MINERVA v12.1
Manual

Variation exploration#

The variation information plugin allows to see the information on the genetic variations, which are available in public resources in the context of a current disease map.

General instructions#

In order to use the precompiled and publicly available version of the plugin, open the plugin menu in the MINERVA upper left corner and enter below address in the URL field: https://minerva-dev.lcsb.uni.lu/plugins/variationinfo/plugin.js The plugin shows up in the plugins panel on the right hand side of the screen.

Plugin functionality#

Data resources#

The information about the variants comes from EBI Proteins API. As stated on the pages of Proteins API: >The variation, proteomics and antigen services provide annotations imported and mapped from large scale data sources, such as 1000 Genomes, ExAC (Exome Aggregation Consortium), TCGA (The Cancer Genome Atlas), COSMIC (Catalogue Of Somatic Mutations In Cancer), Peptide Atlas, MaxQB (MaxQuant Database), EPD (Encyclopedia of Proteome Dynamics) and HPA, along with UniProt annotations for these feature types (if applicable)“.

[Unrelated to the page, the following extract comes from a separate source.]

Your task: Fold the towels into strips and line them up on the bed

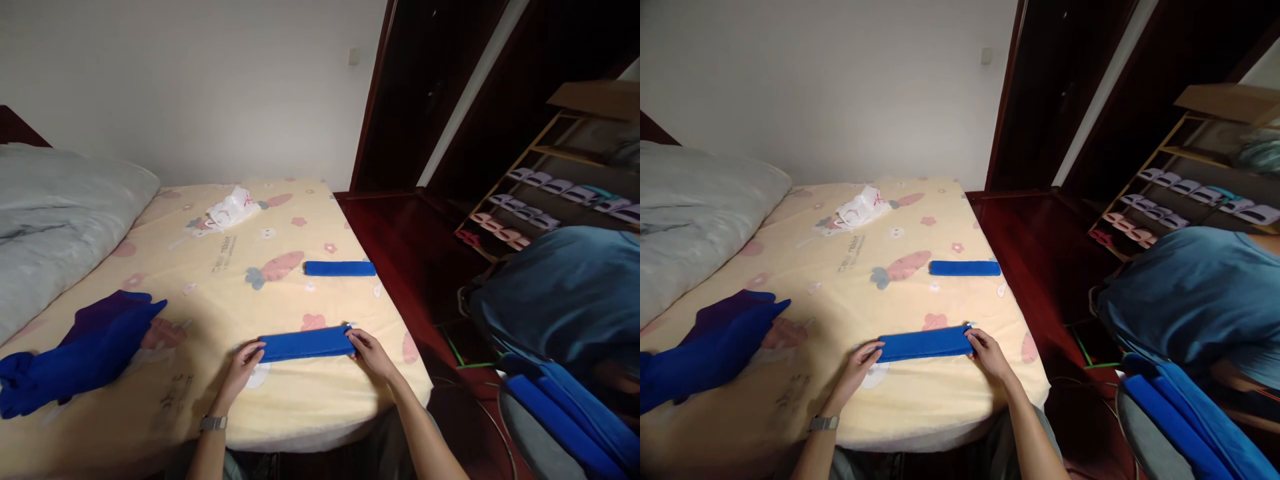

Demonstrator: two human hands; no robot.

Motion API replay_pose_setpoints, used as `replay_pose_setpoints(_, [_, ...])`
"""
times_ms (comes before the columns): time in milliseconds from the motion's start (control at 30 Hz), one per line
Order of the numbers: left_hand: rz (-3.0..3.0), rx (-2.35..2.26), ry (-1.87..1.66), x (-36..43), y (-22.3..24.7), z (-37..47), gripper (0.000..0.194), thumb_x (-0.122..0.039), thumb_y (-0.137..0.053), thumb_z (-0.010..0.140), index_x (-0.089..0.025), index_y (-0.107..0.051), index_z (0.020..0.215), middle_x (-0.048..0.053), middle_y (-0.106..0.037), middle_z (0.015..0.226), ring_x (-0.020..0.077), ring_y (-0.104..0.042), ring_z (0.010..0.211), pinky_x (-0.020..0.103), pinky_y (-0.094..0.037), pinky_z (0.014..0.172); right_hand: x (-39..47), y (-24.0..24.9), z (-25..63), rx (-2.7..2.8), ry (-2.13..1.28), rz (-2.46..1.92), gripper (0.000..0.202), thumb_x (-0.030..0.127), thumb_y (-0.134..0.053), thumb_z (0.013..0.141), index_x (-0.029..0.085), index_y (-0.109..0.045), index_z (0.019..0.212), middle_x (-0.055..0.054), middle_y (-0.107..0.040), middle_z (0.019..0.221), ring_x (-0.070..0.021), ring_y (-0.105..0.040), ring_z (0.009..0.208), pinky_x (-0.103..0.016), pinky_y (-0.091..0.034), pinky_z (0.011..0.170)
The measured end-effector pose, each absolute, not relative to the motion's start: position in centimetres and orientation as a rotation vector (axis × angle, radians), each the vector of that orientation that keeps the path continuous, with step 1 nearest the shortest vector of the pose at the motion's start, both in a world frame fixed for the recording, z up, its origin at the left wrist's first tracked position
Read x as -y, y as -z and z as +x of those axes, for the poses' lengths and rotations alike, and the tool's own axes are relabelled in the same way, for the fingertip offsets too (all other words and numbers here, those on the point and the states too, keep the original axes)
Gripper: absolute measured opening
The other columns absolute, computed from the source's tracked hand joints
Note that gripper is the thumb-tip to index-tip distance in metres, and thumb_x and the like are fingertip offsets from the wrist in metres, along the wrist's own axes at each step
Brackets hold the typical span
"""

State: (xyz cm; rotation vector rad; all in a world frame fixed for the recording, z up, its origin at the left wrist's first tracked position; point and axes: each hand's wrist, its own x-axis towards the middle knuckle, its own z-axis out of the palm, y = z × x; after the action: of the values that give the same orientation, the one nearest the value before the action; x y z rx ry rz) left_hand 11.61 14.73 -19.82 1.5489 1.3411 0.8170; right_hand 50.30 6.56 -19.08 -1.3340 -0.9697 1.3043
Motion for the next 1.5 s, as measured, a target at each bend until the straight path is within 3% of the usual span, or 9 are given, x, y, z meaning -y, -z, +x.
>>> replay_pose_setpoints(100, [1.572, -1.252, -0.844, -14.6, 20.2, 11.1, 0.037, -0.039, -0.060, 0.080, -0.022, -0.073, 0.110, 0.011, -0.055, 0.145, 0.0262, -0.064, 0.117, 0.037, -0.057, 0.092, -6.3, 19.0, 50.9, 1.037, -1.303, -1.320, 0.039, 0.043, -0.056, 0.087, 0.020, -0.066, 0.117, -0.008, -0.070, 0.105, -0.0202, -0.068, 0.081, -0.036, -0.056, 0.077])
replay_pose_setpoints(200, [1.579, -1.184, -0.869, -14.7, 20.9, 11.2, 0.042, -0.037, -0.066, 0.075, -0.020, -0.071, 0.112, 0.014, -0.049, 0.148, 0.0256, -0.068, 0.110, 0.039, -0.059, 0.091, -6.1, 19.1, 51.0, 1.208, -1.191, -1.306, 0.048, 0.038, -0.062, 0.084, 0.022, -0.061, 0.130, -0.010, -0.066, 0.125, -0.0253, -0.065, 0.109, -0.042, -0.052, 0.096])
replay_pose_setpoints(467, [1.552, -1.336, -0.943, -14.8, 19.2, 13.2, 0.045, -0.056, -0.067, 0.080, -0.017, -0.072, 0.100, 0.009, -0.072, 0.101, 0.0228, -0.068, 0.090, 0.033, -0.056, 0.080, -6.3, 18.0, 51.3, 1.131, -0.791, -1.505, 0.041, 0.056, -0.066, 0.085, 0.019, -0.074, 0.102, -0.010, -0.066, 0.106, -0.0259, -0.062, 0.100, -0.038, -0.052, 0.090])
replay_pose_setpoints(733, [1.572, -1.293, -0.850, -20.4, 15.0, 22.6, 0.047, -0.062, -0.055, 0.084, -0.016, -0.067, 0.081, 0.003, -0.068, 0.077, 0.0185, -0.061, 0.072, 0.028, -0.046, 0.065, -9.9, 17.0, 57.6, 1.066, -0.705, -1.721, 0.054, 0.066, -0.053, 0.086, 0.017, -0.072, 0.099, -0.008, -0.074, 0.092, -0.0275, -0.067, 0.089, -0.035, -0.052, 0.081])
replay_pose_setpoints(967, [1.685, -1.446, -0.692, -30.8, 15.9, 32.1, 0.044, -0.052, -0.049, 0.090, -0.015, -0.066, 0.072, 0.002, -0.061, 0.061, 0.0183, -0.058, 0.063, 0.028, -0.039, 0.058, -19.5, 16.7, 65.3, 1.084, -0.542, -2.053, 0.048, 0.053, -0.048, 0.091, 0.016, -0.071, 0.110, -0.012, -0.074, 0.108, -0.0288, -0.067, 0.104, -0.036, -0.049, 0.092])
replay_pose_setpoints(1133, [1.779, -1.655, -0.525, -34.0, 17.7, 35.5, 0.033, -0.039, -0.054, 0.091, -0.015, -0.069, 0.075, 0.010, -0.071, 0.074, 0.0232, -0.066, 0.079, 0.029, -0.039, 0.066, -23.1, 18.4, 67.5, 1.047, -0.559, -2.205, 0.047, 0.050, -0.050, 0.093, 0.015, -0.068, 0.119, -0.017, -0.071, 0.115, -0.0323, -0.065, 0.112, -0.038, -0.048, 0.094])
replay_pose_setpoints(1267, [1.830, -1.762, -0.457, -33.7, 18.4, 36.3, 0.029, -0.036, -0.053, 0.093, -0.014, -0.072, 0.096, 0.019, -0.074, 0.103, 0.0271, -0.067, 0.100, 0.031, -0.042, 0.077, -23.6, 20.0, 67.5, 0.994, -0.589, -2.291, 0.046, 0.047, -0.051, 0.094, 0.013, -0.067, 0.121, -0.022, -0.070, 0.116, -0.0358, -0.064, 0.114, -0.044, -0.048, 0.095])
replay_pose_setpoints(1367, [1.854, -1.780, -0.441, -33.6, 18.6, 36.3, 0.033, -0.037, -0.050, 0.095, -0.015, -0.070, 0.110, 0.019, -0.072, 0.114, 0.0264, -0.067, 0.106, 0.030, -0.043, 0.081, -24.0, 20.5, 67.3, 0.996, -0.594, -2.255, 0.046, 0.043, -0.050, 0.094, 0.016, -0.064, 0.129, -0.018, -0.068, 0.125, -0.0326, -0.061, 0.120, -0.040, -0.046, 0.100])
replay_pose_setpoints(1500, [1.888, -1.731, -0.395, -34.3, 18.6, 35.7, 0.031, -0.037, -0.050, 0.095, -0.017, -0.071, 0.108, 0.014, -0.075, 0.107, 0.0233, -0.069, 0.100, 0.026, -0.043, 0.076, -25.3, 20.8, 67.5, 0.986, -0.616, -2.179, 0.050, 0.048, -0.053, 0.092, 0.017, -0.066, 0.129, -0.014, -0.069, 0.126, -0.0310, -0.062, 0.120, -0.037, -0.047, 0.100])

The following image shows an example of the data (a snippet from Google Chrome DevTools) already grouped by gene name and species information (see above).

Variants{:width=“900px”}

Known issues#

The disease name can be entered only as a general string and not as an ontology term. Therefore, queries such as “Parkinson” and “Parkinson’s” will return two distinct sets of variants.